Every line below that contains "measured" is to be copied.

══════════

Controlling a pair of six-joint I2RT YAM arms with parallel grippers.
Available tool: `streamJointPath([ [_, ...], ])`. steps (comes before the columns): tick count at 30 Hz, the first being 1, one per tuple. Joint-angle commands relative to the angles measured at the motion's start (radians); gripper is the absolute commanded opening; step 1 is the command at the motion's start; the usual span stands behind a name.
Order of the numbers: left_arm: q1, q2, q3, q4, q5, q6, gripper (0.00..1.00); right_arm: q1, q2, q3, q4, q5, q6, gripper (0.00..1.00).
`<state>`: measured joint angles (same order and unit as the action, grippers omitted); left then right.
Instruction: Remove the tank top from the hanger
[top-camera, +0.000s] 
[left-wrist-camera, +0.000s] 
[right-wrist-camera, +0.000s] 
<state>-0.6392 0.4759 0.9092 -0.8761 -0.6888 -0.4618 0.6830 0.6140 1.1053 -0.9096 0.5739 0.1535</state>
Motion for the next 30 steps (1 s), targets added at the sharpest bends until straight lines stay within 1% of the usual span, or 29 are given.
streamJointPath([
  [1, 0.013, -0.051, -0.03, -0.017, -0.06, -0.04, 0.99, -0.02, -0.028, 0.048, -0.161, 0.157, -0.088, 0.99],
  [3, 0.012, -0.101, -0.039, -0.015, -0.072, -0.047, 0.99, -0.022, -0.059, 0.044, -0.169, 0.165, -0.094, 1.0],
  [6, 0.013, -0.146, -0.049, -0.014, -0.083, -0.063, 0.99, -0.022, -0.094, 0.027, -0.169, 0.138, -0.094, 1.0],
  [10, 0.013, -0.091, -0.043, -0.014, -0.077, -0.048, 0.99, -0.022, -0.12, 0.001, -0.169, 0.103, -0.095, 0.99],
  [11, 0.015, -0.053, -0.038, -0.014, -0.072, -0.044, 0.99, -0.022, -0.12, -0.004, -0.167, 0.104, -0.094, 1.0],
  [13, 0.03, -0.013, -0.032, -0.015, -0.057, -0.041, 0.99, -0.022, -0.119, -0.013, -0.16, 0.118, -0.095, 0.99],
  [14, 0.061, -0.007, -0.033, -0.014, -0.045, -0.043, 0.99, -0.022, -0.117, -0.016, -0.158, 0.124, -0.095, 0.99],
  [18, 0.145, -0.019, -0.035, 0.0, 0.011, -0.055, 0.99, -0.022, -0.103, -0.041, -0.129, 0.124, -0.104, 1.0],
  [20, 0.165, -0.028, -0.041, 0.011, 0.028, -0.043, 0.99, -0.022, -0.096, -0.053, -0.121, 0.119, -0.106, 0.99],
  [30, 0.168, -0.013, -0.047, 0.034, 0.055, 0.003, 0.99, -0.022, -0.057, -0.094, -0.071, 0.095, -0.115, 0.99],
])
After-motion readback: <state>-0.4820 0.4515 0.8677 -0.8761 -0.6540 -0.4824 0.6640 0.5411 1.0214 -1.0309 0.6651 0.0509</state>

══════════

> **Solved exercise**
Available tool: `streamJointPath([ [_, ...], ])`. steps (comes before the columns): tick count at 30 Hz, the first being 1, one per tuple. Joint-angle commands relative to the angles measured at the motion's start (radians); gripper is the absolute commanded opening; step 1 is the command at the motion's start; the usual span stands behind a name.
`<state>`: measured joint angles (same order and unit as the action, grippers omitted); left then right.

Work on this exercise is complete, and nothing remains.